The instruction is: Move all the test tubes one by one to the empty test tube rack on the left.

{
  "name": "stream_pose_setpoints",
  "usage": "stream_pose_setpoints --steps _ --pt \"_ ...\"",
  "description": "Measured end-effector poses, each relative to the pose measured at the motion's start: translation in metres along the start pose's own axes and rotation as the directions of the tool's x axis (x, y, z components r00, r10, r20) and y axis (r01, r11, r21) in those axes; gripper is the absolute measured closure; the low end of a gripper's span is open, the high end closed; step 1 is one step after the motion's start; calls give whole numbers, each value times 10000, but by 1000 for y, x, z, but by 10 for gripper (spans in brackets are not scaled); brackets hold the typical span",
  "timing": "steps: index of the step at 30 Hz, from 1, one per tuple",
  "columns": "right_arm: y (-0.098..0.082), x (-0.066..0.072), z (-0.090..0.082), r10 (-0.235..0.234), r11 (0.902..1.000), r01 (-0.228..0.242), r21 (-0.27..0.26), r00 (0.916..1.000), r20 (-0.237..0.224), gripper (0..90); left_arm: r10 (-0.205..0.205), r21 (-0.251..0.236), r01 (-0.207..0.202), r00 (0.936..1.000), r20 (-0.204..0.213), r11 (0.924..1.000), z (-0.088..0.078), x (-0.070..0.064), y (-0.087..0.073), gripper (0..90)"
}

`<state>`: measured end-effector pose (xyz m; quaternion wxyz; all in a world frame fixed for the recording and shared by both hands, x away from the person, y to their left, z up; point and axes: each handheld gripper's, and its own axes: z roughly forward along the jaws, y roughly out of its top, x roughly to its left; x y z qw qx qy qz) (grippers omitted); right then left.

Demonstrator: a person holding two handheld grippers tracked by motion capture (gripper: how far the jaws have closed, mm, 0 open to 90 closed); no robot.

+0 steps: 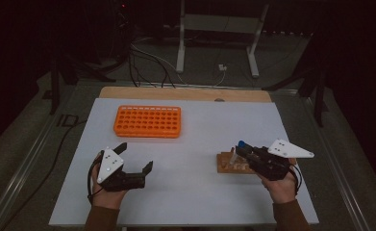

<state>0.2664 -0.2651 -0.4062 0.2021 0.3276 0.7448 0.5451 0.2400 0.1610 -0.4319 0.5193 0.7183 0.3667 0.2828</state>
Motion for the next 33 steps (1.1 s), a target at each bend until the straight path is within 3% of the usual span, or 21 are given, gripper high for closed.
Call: stream_pose_setpoints --steps 14,19,28,33 --pt "9 10 31 46 9999 -42 150 9996 -270 770 233 228 -244 9985 488 9994 41 -27 12 8" --pt "13 14 40 -52 9998 59 199 9993 -380 770 490 282 -514 9955 810 9983 56 -40 16 8" --pt "18 23 56 -135 9995 152 292 9984 -557 770 290 508 -345 9939 1065 9981 70 -50 24 9" --pt "21 30 64 -194 9991 221 354 9972 -723 770 348 739 -457 9891 1428 9962 79 -58 26 34"
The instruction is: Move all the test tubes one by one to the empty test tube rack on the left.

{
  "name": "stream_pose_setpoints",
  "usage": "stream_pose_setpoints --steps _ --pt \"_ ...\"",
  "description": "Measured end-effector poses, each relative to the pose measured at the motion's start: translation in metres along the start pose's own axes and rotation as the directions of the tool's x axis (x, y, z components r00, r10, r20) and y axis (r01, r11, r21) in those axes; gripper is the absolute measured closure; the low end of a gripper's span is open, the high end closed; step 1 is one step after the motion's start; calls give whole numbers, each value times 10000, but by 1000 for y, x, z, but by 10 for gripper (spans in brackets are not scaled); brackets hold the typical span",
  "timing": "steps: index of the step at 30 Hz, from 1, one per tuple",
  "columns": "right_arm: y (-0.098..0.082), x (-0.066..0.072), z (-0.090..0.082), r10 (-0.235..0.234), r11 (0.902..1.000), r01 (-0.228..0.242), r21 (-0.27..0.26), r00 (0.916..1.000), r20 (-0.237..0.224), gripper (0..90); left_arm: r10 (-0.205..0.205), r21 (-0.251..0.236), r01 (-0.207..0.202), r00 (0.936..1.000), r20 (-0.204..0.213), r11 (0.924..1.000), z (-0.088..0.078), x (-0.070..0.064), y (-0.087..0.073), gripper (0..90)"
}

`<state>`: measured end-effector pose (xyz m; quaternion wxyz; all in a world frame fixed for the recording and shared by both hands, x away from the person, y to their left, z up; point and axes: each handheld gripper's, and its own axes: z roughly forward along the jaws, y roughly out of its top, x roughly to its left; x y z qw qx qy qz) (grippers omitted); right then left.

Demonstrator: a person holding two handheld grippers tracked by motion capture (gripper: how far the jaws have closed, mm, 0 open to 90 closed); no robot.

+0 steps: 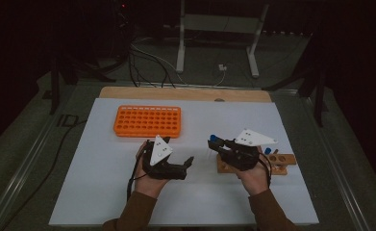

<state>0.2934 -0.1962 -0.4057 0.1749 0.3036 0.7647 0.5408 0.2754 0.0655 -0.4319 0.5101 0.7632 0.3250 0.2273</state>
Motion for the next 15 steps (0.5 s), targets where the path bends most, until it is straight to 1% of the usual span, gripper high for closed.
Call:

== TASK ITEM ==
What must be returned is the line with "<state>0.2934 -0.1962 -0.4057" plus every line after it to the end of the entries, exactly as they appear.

== WORKED SOLUTION ==
<state>0.2934 -0.1962 -0.4057 0.1749 0.3036 0.7647 0.5408 0.2754 0.0655 -0.4319 0.5101 0.7632 0.3250 0.2273</state>
Motion for the next 15 steps (0.5 s), targets where the path bends most, until it is straight to 1% of the usual span, gripper high for closed.
Call:

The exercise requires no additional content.